Jerusalem (jordanischer Sektor)), 30. März – „Die arabischen Staaten werden die Palästina-Flüchtlinge nicht integrieren, denn Integration ein langsamer Prozess der Liquidation des Palästina-Problems“, erklärte Ahmed Schukairy, der Vorsitzende der Palästina Befreiungsorganisation heute in einem Interview.

„Folglich wollen die Flüchtlinge nicht integriert werden“, fuhr er fort. „Wenn es kein palästinensisches Volk gäbe, gäbe es keine palästinensische Sache. Wir können uns heute keine babylonische Sache vorstellen, weil es keine Babylonier gibt. Aber wir beginnen mit der Voraussetzung, dass wir die Befreiung Palästinas bald erreichen werden.“

Der damalige PLO-Führer sagt, dass er nicht will, dass die arabischen Staaten in Flüchtlinge integrieren, weil die „palästinensische Sache“ wichtiger ist als ihre Menschenrechte.

(Die Behauptung, dass die Flüchtlinge nicht integriert werden wollen, ist eine Lüge. Jedes Mal, wenn sie die Chance bekamen eine Staatsbürgerschaft zu erhalten, ob in Jordanien, Ägypten, dem Libanon oder im Westen, nutzten sie diese Gelegenheit begierig.)

Das Ende des Artikels macht das noch deutlicher. Der Reporter interviewt einen Palästinenser, der dabei ist zur Ausbildung als Mechaniker nach Schweden zu gehen. Trotzdem besteht er darauf er würde zurückkehren – aber während des Interviews befindet sich auch ein offizieller Vertreter der PLO mit im Raum.

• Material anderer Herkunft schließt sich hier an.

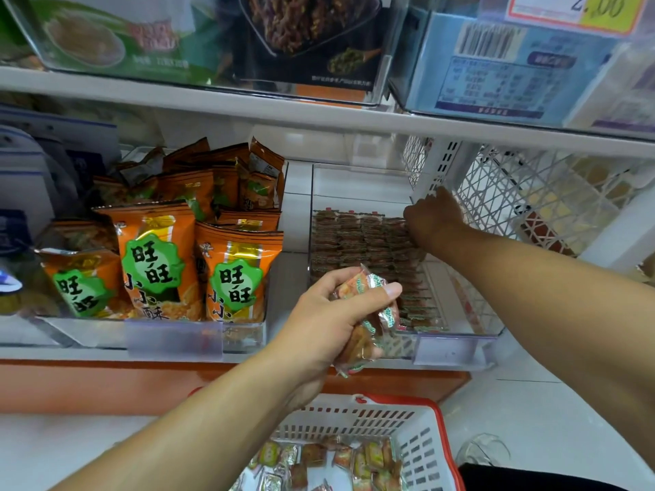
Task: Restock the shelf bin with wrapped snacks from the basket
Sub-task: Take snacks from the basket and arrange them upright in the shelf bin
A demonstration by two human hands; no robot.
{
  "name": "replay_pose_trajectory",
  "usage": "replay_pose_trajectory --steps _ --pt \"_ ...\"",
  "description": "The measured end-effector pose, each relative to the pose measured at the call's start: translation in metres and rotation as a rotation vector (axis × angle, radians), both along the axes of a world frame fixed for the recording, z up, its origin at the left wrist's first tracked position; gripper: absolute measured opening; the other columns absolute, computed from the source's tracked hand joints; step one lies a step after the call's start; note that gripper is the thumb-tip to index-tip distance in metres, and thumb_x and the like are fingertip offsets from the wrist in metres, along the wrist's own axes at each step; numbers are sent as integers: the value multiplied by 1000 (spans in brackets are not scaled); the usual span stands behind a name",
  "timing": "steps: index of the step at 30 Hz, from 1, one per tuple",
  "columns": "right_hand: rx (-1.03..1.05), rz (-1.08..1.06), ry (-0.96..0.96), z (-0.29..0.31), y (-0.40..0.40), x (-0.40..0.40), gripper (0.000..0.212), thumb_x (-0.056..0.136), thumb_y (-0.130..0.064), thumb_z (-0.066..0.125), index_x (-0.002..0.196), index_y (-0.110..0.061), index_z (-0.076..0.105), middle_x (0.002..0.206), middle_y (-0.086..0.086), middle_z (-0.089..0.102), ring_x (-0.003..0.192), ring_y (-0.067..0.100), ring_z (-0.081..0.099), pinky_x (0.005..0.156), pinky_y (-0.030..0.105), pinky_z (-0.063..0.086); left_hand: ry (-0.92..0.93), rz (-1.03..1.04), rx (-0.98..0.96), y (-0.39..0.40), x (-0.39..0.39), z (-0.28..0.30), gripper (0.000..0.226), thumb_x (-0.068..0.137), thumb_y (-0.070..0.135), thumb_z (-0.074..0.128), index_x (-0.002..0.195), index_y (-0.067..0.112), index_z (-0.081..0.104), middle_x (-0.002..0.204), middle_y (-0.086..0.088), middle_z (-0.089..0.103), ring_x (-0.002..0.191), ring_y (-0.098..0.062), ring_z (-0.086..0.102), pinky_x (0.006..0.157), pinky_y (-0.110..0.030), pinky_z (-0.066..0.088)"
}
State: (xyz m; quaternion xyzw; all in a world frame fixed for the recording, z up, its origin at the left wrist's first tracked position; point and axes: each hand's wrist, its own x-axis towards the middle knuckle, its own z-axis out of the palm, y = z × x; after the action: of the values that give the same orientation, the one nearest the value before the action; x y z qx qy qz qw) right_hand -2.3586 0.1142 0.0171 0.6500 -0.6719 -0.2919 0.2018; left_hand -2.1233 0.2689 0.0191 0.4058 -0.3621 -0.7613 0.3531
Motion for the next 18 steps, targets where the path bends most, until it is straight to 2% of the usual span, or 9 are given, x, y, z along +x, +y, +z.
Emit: replay_pose_trajectory --steps 4,7,9,10,12,14,16,17,18 --pt "34 -33 -187 -1 3 -1 26 90 1 60 115 -3 62 115 16 63 105 32 64 86 36 49 7 1 18 -2 1 1 77 56 39 98 125 27 66 97 -5 79 60 -24 71 45 -24 52" --pt "27 -28 -303 15 20 5 25 92 5 55 117 2 58 114 19 59 103 34 62 80 34 49 41 14 41 -1 2 3 83 52 42 99 125 22 66 100 -5 77 70 -24 74 50 -26 56" --pt "-34 31 -346 36 45 22 37 92 5 51 128 -3 54 115 16 58 99 33 62 72 33 46 43 27 35 1 4 4 84 48 47 98 123 21 68 103 -5 76 74 -24 74 52 -27 56" --pt "-65 62 -396 47 63 32 46 90 3 50 134 -10 52 119 11 59 100 31 62 72 33 47 51 36 30 2 4 5 83 48 49 97 121 20 69 101 -5 76 75 -25 74 52 -27 56" --pt "-92 56 -670 65 106 51 48 93 -10 50 137 -29 52 122 -3 64 101 21 65 79 33 53 74 65 19 6 7 6 77 51 51 92 118 17 70 95 -6 77 77 -24 74 53 -27 55" --pt "-14 105 -1094 79 152 68 34 97 -38 52 131 -37 58 113 -15 69 96 4 66 84 31 56 81 90 1 11 10 6 73 59 54 88 119 16 69 95 -8 78 77 -24 73 55 -29 55" --pt "129 137 -1443 87 192 84 44 89 -59 57 128 -39 61 111 -22 70 97 -6 65 77 17 54 54 78 -25 16 13 6 67 70 60 80 121 18 68 104 -12 78 87 -28 75 62 -33 56" --pt "149 140 -1472 86 204 88 50 83 -62 63 128 -41 60 113 -24 69 101 -8 64 79 15 53 25 63 -37 19 15 5 64 75 64 74 121 19 69 107 -14 78 93 -31 75 67 -36 57" --pt "110 148 -1438 81 211 91 55 78 -61 71 128 -42 59 114 -24 68 104 -8 63 86 18 53 -7 52 -47 21 17 5 61 81 69 65 119 21 70 108 -14 77 98 -33 75 73 -40 58"
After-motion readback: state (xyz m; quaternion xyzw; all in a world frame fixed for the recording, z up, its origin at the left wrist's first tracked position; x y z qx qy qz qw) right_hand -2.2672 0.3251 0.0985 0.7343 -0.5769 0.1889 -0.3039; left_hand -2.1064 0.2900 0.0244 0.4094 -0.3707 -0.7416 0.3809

Hamdi Hisrallah, 40 Jahre alt, ein Repräsentant der Palästinensischen Befreiungsorganisation, war bei dem Interview anwesend. Der aus dem heute zu Israel gehörende Beer Scheva Stammende sagte mit starker Intensität:

„Ich werde Ihnen etwas sagen und ich möchte, dass Sie mich zitieren. Wenn sie versuchen auszureisen, werden wie sie notfalls mit Gewalt daran hindern.“

Ich freue mich ihn zu zitieren. Es beweist, dass den Mythos eines palästinensischen Volks zu schaffen und zu verewigen ihren Führern wichtiger ist als das Leben ihrer Leute.

Und es beweist ebenfalls, dass die palästinensische Identität in den 1960-er Jahren so schwach war, dass die PLO davon überzeugt war, ohne ein verewigtes Flüchtlingsproblem würde sich niemand als Palästinenser identifizieren wollen.

Ohne die UNRWA wären sie wahrlich den Weg der Babylonier gegangen – und sie wären heute glückliche Syrer, Libanesen, Jordanier, Kuwaitis und Ägypter.